Economy showing signs of rebound as stimulus stepped up, experts say
By OUYANG SHIJIA | CHINA DAILY | Updated: 2023-09-11 07:04
China's economy is showing signs of a rebound with a gradual improvement in demand, warming economic activity and an easing of deflationary pressure, experts and executives said.
They voiced optimism about China's economic prospects, saying the economy is expected to gather pace in the coming months given the continuing recovery and a raft of pro-growth policies taking effect in the third and fourth quarters.
National Bureau of Statistics data released on Saturday showed that China's consumer inflation recovered in August after dropping into negative territory the previous month for the first time in more than two years.
China's consumer price index, a main gauge of inflation, rose by 0.1 percent year-on-year in August, up from a 0.3 percent dip in July. The growth in core CPI, which excludes volatile food and energy prices and is deemed a better gauge of the supply-demand relationship in the economy, rose by 0.8 percent year-on-year in August, the NBS said.
"China has stepped up countercyclical adjustment with a raft of targeted stimulus policies," said Zhou Maohua, an analyst at China Everbright Bank. "China's economic recovery will continue to gather steam in the remainder of the year with stronger policy support and improvement in consumer sentiment and business confidence."
However, Zhou noted that growth recovery currently remains patchy as enterprises in some sectors still face difficulties. He said China is still in the phase of gradual recovery amid weak prices, which is adding more pressure on policymakers to take further steps to shore up the world's second-largest economy.
Louise Loo, lead economist at British think tank Oxford Economics, said headline CPI returned to positive territory in August, as increases in services-related segments more than offset the continued drags from lower oil and pork prices. The less negative producer price index was primarily driven by a smaller year-on-year decline in oil prices.
China's August PPI, which gauges factory-gate prices, was down 3 percent from a year earlier after the 4.4 percent annual contraction seen in July, according to the NBS.
According to Loo, her team expects year-on-year CPI and PPI growth to average 0.5 percent and minus 3.2 percent this year, recovering to 1.8 percent and 1 percent next year.
Zhang Xuewu, chief of the price analysis and forecasting division at the Price Monitoring Center, which is part of the National Development and Reform Commission, the country's top economic regulator, said: "As the economy continues to improve, consumer demand will steadily recover during the coming Mid-Autumn Festival and National Day holidays, infrastructure construction will enter its peak season, and corporate production demand will also be further unleashed."
Looking forward, Zhang expects the CPI to continue to edge up, while the decline in the PPI will narrow further.
With the help of a raft of recently announced government measures to support growth, China's economy is gradually improving with signs of warming economic activity.
Data from media group Caixin showed China's factory activity returned to expansion in August on improvements in both supply and demand.

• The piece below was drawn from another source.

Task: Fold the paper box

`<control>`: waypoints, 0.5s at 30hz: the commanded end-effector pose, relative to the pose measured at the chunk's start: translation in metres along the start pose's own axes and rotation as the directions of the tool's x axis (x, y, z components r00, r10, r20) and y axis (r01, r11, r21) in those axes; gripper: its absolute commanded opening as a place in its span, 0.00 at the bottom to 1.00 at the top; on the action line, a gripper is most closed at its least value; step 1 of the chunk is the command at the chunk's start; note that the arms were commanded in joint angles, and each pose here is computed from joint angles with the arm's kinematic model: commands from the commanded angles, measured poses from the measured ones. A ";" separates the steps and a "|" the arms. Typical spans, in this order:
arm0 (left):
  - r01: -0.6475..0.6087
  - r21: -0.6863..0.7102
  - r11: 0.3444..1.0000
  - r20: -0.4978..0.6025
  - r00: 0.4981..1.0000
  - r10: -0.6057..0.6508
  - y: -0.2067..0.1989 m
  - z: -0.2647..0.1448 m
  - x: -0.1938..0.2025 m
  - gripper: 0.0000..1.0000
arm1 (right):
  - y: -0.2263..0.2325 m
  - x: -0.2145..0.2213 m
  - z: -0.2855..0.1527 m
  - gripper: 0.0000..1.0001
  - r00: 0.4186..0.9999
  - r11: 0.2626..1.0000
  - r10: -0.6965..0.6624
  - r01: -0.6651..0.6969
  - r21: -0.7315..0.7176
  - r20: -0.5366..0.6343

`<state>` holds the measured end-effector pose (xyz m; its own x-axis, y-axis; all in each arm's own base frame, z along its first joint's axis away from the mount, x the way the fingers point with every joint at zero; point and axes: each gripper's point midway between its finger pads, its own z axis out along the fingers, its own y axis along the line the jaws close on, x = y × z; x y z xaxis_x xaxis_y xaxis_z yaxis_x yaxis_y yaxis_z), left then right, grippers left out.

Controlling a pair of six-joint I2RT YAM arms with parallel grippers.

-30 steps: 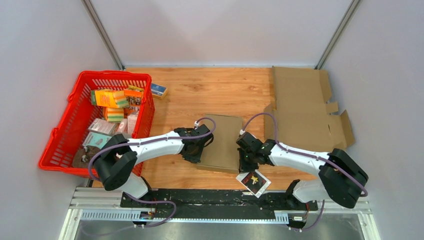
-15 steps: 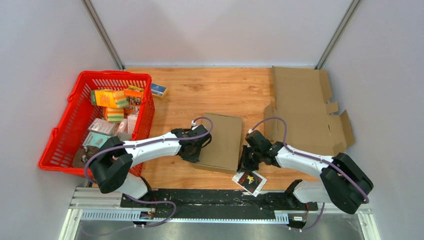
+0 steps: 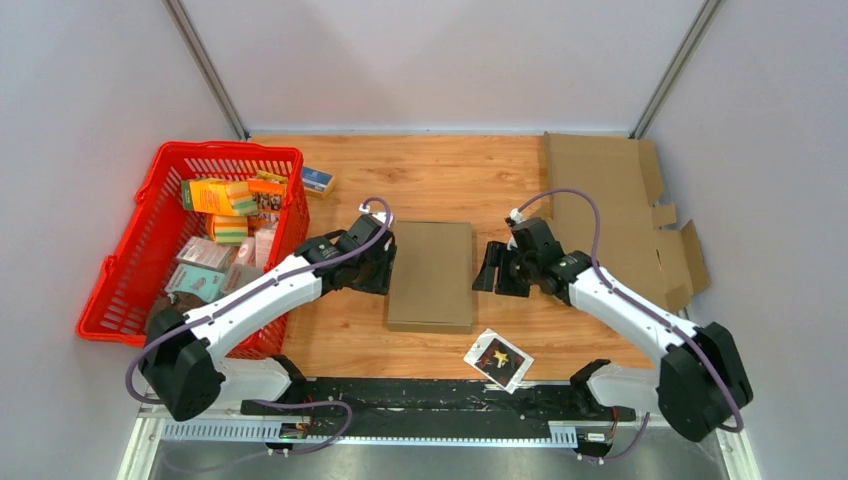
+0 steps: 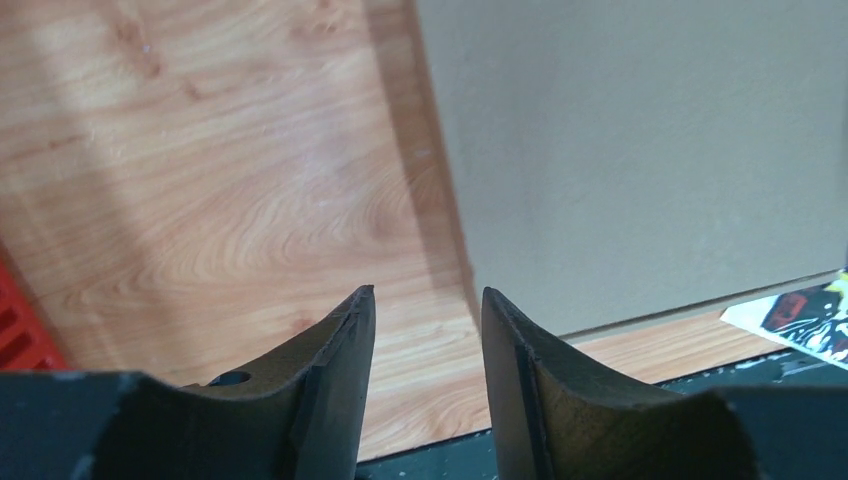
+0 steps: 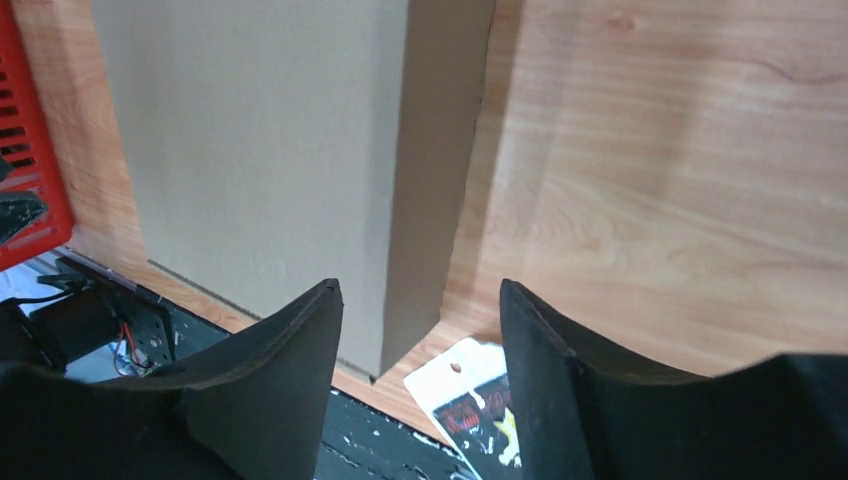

Caixin China General Manufacturing Purchasing Managers' Index rose to 51 in August from 49.2 in July, above the 50-point mark that separates growth from contraction.
Halma plc, a global lifesaving technology company headquartered in the United Kingdom, is bullish on China's huge growth potential. It recently opened an 11,000-square-meter new shared facility in Shanghai, to support further innovation and growth in China as well as the rest of the Asia-Pacific region.
"With around 20 percent of the world's population in China, it remains a key market, enabling us to deliver against our purpose," said Marc Ronchetti, group chief executive of Halma.